Xu Qian perlahan menyeruput tehnya sementara tatapan cemas tertuju padanya. “Ada dua alasan: Pertama, kesaksian Zhang Xian menyebutkan bahwa dia tidak sedang tidur bersama istrinya karena sedang memeriksa catatan keuangan di ruang kerja, namun dia tidak menyebutkan mendengar teriakan. Yang Zhenzhen mengatakan dia terbangun karena keributan, tetapi satu-satunya orang yang terjaga malam itu tidak mendengar apa pun? Mencurigakan. Kedua, jika tidak ada jejak sepatu yang masuk ke halaman, kecil kemungkinan pencuri itu datang dari luar.”
Pencerahan.
“Jadi, jejak sepatu itu sengaja dibuat untuk membingungkan kami,” kata Polisi Wang.
“Ya. Periksa sepatu putra korban,” saran Xu Qian.
“Mustahil dia meninggalkan jejak sepatunya,” kata Wang Tua.

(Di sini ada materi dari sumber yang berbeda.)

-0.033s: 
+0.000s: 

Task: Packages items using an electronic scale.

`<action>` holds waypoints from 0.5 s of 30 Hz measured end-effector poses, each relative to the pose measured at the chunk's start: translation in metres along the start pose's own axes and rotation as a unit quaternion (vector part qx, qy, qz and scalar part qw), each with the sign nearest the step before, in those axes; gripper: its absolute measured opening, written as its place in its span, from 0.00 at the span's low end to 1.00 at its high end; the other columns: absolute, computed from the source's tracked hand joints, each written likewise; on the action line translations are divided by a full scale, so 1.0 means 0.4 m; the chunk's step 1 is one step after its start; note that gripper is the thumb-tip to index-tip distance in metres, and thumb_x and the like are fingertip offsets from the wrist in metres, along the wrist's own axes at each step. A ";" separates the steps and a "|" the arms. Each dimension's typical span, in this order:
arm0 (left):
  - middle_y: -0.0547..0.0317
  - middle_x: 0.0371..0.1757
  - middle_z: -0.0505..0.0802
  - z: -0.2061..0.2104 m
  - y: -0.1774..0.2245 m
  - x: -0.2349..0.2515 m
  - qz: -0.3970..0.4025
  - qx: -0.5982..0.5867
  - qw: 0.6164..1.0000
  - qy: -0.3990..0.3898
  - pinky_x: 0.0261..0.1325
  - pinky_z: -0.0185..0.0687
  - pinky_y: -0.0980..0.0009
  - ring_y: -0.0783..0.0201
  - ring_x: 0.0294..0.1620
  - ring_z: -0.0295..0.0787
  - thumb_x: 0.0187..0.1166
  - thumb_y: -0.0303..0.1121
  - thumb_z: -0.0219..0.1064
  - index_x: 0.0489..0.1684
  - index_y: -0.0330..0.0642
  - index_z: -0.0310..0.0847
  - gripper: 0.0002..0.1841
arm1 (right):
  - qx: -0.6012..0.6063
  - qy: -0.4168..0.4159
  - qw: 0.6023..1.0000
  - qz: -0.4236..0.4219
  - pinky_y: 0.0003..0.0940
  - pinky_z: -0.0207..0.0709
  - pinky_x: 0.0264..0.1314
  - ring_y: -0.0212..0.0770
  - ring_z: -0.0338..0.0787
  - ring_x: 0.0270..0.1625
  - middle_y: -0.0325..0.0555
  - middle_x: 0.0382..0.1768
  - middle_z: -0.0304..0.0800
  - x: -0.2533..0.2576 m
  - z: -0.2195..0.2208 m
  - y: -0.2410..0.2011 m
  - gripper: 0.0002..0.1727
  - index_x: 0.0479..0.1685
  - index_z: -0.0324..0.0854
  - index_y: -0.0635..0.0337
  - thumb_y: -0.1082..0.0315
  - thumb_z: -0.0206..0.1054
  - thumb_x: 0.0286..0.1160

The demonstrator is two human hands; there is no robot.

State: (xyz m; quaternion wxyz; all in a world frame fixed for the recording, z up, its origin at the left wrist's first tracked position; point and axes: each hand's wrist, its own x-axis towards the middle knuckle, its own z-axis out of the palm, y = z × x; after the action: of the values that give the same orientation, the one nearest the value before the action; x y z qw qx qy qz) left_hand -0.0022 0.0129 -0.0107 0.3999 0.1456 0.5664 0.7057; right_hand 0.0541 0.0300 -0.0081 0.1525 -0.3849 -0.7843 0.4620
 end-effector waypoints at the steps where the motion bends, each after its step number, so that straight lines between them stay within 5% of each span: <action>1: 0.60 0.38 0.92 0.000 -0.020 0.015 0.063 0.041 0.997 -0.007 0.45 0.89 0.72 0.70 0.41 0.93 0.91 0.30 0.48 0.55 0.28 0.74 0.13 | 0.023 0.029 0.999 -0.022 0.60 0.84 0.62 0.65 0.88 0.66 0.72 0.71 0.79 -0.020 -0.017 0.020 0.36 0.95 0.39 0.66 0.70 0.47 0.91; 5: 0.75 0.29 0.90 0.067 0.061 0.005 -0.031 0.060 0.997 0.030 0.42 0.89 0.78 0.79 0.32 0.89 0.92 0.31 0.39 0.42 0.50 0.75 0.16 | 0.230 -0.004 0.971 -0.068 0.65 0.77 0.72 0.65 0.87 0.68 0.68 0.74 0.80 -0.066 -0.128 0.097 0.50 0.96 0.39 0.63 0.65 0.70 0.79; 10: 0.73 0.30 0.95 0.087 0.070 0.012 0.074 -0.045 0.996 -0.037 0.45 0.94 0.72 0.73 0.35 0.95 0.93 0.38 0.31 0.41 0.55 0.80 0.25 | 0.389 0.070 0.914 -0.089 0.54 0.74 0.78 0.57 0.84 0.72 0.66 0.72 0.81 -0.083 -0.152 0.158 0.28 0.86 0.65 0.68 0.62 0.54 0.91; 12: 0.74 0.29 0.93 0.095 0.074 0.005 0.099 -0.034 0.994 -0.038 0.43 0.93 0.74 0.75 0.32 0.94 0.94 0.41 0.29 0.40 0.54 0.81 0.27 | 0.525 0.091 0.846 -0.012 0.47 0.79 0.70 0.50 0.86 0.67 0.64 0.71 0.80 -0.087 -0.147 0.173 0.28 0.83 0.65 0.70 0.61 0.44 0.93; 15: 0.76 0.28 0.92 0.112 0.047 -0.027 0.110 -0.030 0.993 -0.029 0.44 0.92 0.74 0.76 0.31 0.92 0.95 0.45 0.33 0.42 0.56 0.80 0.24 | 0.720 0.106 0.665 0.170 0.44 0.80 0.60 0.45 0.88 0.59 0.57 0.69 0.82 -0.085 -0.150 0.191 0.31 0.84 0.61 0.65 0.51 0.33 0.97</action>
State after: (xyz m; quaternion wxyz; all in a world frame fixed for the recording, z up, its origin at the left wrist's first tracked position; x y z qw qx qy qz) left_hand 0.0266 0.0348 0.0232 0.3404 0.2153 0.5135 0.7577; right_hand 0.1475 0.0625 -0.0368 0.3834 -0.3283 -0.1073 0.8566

Xu Qian memasang ekspresi kagum dan berkata dengan nada pura-pura takjub, “Kemampuan deduksi yang luar biasa. Tak heran kau adalah polisi terbaik di Dafeng.”
Setelah melontarkan kata-kata kasar, Xu Qian kembali ke perannya sebagai bawahan dan menjilat pantat kepala polisi. Hal ini membuat Polisi Wang tersenyum.
Setelah itu, polisi Wang tampak lebih tegak.
“Saya akan memberi tahu Hakim Zhu. Kalian bersiaplah untuk mengikuti saya ke kediaman Zhang.” Ekspresi kegembiraan yang tak terkendali terpancar di wajah Wang yang kecoklatan.
Dia mengacungkan jempol kepada Xu Qian dan buru-buru meninggalkan ruang istirahat. Terdengar suara tawa riuh saat dia bergegas mencari bupati.